### WORK REQUIRED
Retype word for word the first line of the listing and each line after it up to the line with "<point>304,163</point>", with the pictures taken out.

DATA SHOWN Start Marker

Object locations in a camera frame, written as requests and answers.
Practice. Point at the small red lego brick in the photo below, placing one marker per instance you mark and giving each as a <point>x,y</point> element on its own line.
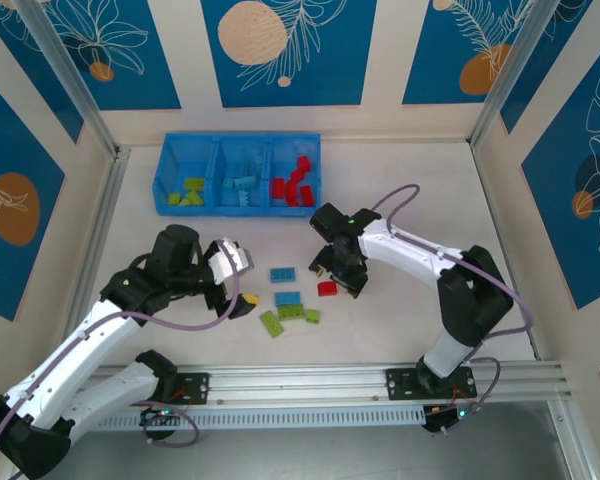
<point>298,175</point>
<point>304,163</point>

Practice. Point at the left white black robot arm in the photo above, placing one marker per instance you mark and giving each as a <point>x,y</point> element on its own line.
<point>80,350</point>

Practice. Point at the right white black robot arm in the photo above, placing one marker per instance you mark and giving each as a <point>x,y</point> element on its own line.
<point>475,300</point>

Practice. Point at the blue three compartment bin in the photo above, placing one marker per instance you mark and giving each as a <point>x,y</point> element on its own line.
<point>215,200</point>

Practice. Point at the black controller board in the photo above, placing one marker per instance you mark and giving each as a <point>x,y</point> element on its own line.
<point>445,417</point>
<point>160,415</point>

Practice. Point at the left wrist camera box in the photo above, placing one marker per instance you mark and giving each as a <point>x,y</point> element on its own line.
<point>230,262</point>

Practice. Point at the aluminium side rail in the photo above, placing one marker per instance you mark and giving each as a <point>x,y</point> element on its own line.
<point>112,185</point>

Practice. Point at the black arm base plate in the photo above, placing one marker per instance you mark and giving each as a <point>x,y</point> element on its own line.
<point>402,384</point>
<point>197,387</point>

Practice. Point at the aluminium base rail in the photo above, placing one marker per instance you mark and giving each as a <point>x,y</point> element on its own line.
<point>300,385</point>

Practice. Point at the aluminium frame post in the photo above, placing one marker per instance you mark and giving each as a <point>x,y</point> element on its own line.
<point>74,85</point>
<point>513,75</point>

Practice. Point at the aluminium frame leg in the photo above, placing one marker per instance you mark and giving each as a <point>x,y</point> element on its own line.
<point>572,450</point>

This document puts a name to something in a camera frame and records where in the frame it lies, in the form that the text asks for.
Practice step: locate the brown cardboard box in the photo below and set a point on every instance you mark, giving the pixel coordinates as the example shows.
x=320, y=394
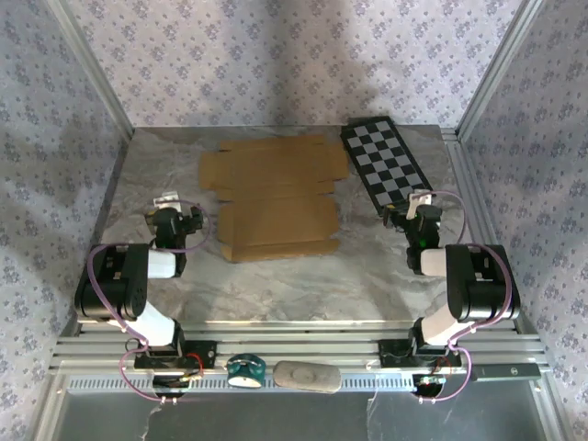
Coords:
x=275, y=206

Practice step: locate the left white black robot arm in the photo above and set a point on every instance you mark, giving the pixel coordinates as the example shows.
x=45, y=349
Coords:
x=161, y=264

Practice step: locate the black grey checkerboard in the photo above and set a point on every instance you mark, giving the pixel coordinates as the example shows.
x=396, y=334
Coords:
x=386, y=161

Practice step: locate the black rectangular bar device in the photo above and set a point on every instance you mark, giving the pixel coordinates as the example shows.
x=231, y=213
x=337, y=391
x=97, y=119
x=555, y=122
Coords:
x=505, y=372

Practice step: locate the grey oval stone pad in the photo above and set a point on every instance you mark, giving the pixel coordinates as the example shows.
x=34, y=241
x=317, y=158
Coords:
x=305, y=376

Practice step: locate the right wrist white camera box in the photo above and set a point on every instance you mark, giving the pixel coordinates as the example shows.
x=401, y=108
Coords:
x=420, y=198

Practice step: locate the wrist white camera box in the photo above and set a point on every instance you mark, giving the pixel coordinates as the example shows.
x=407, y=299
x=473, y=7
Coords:
x=420, y=198
x=165, y=199

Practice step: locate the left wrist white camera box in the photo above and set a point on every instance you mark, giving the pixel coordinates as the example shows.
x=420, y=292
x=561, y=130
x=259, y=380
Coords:
x=165, y=199

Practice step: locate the aluminium side rail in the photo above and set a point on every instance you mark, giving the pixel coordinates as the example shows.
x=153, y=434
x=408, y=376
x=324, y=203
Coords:
x=459, y=161

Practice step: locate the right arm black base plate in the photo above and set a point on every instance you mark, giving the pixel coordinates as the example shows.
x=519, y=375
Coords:
x=390, y=356

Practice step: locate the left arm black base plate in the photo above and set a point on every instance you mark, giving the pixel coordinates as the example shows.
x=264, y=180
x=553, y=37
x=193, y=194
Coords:
x=206, y=353

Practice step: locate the aluminium corner post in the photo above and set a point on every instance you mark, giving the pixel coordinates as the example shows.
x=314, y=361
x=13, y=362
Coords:
x=496, y=69
x=98, y=78

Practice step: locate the aluminium rail frame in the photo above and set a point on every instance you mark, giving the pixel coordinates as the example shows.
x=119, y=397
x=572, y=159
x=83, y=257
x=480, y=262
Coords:
x=298, y=342

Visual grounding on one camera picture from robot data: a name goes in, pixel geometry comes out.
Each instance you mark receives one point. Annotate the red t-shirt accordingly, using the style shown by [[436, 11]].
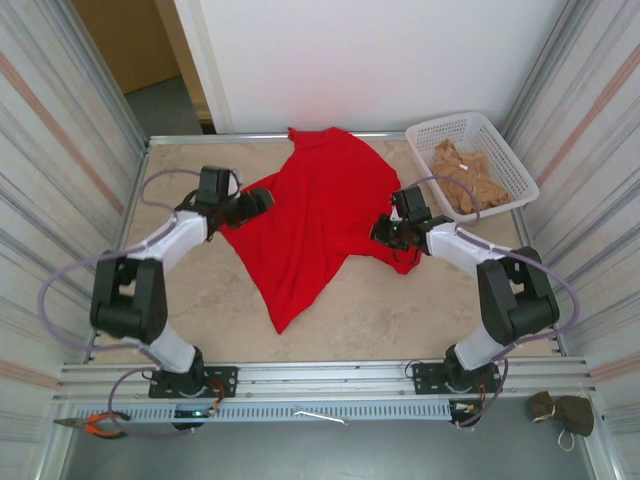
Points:
[[310, 225]]

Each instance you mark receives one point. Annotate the white plastic basket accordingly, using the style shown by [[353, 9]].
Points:
[[515, 165]]

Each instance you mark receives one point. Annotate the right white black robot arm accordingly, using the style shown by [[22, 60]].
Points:
[[520, 300]]

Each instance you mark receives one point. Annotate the tan cloth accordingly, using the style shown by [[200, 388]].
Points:
[[465, 180]]

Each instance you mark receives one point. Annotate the brown wooden door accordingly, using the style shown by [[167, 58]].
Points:
[[130, 45]]

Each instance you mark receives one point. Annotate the metal hex key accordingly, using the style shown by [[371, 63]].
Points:
[[320, 415]]

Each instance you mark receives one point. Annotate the small brown cloth pouch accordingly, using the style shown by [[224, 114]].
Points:
[[542, 406]]

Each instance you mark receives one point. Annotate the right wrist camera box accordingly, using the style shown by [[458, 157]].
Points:
[[395, 214]]

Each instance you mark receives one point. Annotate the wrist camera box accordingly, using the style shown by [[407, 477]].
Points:
[[395, 214], [236, 180]]

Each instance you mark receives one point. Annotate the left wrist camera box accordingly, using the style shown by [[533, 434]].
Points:
[[236, 180]]

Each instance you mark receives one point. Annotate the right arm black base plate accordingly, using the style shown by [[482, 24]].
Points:
[[427, 377]]

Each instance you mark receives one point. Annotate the aluminium mounting rail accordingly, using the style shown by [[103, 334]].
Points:
[[325, 380]]

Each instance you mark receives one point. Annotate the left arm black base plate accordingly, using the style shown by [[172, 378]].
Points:
[[225, 380]]

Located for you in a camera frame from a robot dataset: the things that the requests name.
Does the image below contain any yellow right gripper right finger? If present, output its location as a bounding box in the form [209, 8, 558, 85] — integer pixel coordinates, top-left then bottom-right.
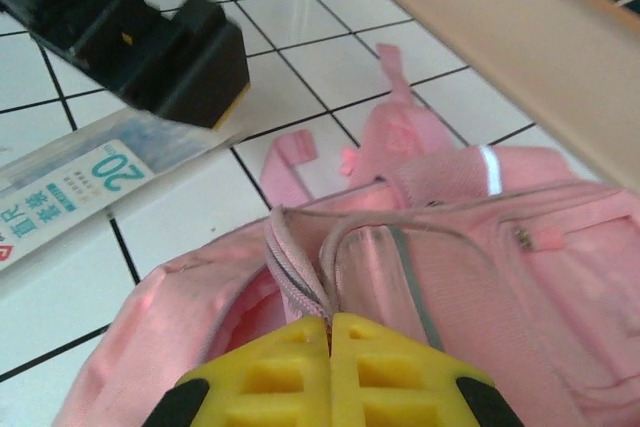
[330, 312, 526, 427]

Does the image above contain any packaged 20 cm ruler set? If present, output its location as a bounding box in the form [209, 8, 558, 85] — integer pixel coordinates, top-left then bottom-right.
[0, 109, 244, 288]

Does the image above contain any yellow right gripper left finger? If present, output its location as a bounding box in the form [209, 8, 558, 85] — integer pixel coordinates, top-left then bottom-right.
[147, 316, 334, 427]

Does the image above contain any pink student backpack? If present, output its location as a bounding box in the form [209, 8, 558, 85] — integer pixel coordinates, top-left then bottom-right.
[64, 42, 640, 427]

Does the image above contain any beige wooden enclosure frame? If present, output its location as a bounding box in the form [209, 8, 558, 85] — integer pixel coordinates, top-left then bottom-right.
[332, 0, 640, 193]

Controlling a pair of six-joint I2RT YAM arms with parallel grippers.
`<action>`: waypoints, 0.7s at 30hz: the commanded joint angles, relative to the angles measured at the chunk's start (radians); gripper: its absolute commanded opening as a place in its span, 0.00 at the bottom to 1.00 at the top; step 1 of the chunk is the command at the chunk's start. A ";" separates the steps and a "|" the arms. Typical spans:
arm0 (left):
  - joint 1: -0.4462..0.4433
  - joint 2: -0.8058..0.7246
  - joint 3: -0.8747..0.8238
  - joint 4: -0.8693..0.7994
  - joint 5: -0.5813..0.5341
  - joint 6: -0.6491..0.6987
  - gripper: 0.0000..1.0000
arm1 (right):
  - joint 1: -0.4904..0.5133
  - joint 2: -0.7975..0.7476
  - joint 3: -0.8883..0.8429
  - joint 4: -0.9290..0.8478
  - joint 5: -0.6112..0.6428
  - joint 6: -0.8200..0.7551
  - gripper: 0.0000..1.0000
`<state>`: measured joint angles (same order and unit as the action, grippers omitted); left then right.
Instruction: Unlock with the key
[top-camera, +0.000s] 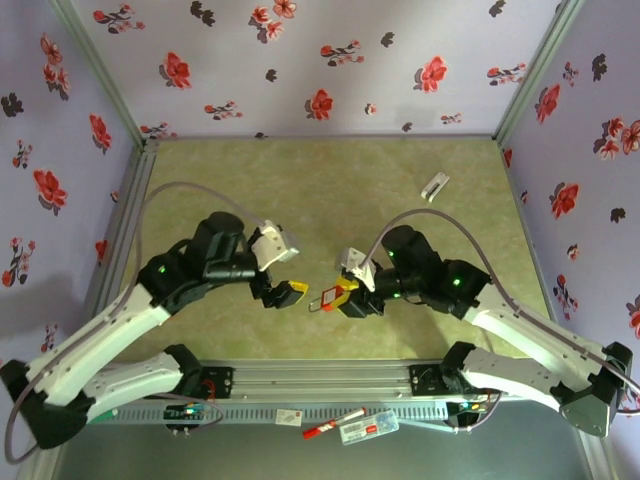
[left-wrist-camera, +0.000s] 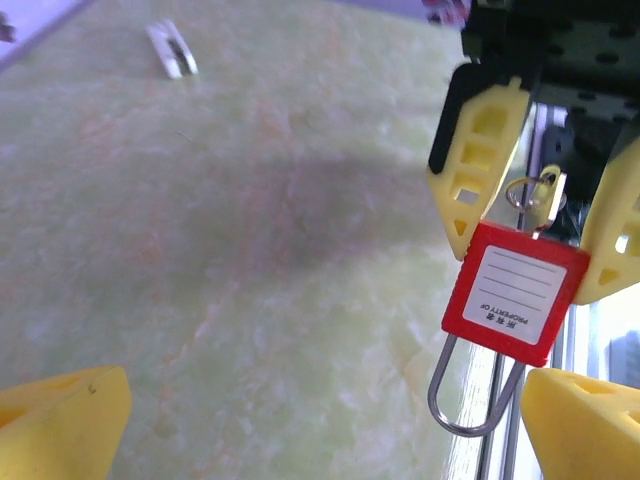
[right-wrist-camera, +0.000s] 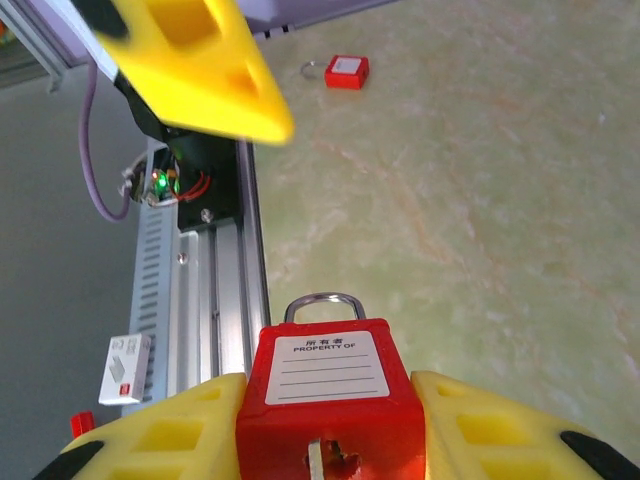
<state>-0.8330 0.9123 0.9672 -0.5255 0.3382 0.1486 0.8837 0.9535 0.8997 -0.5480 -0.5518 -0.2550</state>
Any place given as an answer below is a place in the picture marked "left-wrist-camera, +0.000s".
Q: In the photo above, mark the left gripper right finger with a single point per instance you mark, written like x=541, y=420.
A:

DATA SHOWN End Marker

### SOLUTION TO THIS TASK
Object locations in a camera frame, written as requests and answers.
Practice. Point at the small red lego brick in the photo below, placing one marker per instance you mark and giving each as a <point>x,y</point> element on its own line.
<point>298,175</point>
<point>304,163</point>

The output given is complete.